### [ABOUT THIS TASK]
Look through the listing below, and wherever a line has the string "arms", copy it.

### [RECORDED INFORMATION]
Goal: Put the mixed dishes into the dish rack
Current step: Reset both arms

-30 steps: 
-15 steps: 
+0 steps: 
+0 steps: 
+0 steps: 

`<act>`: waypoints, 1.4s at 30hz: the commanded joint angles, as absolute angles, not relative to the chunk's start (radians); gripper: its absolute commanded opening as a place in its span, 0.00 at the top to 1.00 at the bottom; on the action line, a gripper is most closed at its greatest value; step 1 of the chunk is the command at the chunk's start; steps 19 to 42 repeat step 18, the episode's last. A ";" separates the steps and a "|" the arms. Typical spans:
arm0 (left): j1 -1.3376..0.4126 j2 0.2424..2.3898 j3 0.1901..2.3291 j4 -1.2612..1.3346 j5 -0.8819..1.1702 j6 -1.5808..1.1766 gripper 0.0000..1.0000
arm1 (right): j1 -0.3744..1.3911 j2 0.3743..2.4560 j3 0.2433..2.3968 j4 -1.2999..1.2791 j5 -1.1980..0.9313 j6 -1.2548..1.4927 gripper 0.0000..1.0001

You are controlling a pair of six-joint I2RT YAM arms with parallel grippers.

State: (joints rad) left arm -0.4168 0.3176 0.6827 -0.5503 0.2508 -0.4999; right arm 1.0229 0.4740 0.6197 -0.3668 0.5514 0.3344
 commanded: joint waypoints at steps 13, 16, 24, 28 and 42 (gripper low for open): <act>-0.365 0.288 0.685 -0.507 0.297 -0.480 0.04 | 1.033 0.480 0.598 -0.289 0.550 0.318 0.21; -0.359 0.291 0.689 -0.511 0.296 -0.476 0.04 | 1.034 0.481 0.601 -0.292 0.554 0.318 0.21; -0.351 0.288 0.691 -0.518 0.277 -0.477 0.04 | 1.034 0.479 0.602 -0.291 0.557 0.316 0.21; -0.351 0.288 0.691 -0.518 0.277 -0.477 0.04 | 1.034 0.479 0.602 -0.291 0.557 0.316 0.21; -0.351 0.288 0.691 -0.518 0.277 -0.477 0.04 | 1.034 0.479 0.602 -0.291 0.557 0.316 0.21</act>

### [REPLY TO THE EXERCISE]
Current step: Reset both arms
`<act>`: waypoints, 1.4s at 30hz: the commanded joint angles, as absolute angles, not relative to the chunk's start (radians); gripper: its absolute commanded opening as a place in its span, 0.00 at the top to 1.00 at the bottom; on the action line, a gripper is most closed at its greatest value; step 1 of the chunk is the command at the chunk's start; steps 19 to 42 repeat step 18, the episode's last. A ";" separates the steps and a "|" the arms. Typical spans:
You are controlling a pair of six-joint I2RT YAM arms with parallel grippers.

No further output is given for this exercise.